» Your objective:
Starting with the line that contains "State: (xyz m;" and stopping after the line that contains "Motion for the", return each line below exactly as written, with no others.

» Task inputs:
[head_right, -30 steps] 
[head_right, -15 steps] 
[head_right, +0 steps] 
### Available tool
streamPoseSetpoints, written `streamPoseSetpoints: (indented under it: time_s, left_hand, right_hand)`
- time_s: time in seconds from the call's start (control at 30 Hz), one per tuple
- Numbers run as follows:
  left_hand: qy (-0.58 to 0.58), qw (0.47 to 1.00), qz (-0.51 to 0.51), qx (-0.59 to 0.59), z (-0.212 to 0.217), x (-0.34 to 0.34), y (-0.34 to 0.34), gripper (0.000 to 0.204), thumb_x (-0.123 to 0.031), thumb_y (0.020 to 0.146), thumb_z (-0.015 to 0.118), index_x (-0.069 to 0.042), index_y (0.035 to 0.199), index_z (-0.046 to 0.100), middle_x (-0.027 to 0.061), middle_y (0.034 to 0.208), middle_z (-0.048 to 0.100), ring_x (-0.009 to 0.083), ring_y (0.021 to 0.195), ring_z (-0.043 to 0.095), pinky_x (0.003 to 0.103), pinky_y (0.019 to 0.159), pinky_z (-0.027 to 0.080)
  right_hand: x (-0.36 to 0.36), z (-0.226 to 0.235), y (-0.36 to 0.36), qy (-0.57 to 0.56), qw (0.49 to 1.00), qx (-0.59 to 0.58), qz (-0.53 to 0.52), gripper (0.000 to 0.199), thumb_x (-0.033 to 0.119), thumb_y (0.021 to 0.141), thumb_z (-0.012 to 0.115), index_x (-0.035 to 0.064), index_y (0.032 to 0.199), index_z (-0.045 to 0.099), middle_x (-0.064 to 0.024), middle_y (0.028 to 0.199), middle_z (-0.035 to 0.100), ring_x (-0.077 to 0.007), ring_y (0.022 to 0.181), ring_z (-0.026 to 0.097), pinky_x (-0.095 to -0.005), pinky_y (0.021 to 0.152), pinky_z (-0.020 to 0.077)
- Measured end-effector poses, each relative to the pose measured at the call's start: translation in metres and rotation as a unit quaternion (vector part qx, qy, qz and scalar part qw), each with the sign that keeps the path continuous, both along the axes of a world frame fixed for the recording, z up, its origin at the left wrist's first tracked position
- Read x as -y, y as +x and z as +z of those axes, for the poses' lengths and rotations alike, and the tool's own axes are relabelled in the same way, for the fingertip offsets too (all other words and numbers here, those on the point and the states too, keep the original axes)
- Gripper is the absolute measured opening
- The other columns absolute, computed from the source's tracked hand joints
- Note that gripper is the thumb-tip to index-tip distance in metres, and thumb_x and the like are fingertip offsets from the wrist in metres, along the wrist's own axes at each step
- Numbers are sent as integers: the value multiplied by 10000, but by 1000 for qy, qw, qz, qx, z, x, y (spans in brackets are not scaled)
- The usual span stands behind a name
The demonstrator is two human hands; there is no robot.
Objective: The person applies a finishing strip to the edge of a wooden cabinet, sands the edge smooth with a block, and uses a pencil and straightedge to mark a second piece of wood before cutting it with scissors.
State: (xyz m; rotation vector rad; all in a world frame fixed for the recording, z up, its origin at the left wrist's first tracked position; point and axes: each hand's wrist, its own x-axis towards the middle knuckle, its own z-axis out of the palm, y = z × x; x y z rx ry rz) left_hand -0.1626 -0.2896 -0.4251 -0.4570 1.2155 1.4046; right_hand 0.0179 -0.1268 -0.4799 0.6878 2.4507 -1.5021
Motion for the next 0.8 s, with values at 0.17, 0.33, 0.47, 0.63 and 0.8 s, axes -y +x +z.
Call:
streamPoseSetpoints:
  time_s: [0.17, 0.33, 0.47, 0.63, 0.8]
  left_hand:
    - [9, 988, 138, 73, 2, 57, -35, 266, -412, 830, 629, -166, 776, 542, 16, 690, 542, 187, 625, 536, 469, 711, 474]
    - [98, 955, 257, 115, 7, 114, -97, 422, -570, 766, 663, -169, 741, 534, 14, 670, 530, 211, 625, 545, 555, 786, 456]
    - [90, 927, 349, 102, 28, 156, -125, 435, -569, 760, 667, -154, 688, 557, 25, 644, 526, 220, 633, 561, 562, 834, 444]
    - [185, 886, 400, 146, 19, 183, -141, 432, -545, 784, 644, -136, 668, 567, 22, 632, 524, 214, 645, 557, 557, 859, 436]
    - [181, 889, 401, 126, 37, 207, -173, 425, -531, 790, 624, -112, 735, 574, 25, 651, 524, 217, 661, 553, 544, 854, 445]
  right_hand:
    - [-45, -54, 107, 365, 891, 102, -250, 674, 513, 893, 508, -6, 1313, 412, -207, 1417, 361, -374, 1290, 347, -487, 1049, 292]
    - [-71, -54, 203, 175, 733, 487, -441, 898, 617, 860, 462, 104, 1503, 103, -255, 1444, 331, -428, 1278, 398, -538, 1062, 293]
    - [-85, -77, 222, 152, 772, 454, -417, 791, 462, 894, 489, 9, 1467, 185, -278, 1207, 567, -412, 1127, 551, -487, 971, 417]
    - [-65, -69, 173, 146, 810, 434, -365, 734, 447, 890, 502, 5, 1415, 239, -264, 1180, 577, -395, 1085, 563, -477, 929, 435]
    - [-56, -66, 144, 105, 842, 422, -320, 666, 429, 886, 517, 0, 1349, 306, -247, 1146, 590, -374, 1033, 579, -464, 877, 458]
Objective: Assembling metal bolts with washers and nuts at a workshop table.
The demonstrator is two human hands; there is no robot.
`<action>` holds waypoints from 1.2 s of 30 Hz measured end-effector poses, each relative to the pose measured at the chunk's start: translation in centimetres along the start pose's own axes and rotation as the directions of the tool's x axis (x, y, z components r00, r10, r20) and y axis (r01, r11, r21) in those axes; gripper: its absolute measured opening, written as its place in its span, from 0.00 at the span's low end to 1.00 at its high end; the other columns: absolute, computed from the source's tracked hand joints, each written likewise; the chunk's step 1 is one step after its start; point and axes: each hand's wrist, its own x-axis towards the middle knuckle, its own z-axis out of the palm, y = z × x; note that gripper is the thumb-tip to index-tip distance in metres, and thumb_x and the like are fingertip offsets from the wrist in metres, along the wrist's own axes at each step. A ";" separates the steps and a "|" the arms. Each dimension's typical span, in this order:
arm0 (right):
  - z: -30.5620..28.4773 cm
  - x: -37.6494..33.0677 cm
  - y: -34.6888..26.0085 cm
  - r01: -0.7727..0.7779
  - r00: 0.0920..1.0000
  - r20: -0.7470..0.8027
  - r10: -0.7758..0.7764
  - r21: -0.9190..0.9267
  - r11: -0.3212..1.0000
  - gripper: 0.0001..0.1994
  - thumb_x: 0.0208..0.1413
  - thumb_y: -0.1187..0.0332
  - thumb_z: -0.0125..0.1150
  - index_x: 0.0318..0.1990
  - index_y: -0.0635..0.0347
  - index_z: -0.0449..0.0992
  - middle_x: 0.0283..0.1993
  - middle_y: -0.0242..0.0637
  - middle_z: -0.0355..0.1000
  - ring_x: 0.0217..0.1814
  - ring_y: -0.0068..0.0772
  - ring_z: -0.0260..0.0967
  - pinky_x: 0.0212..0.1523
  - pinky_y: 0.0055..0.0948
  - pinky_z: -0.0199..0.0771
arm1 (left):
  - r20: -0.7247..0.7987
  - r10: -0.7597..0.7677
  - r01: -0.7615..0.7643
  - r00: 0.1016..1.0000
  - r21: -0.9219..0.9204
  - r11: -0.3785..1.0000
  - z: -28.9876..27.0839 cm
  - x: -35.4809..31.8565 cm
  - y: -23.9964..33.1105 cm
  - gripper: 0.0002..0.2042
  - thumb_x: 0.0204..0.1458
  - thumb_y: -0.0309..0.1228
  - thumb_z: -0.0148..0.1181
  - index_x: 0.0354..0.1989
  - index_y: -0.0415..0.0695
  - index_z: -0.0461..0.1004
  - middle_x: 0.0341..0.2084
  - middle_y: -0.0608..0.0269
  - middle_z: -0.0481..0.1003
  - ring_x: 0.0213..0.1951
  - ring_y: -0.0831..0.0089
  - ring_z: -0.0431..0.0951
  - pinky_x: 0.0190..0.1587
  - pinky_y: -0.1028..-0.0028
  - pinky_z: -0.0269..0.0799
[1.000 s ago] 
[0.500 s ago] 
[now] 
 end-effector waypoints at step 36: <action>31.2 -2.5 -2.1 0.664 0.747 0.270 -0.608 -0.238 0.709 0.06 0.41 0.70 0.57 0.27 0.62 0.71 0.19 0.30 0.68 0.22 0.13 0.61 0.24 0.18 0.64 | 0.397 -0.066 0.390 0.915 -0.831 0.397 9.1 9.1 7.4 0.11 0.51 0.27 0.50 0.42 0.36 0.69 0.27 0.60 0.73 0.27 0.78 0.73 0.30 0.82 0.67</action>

» Exercise output:
State: (xyz m; rotation vector rad; all in a world frame fixed for the recording, z up, its origin at the left wrist's first tracked position; point and axes: each hand's wrist, its own x-axis towards the middle knuckle, its own z-axis out of the palm, y = z × x; x y z rx ry rz) left_hand -0.1626 -0.2896 -0.4251 -0.4570 1.2155 1.4046; right_hand 0.0179 -0.1268 -0.4799 0.6878 2.4507 -1.5021
Motion for the next 0.8 s, with values at 0.17, 0.33, 0.47, 0.63 and 0.8 s, axes -y +x +z.

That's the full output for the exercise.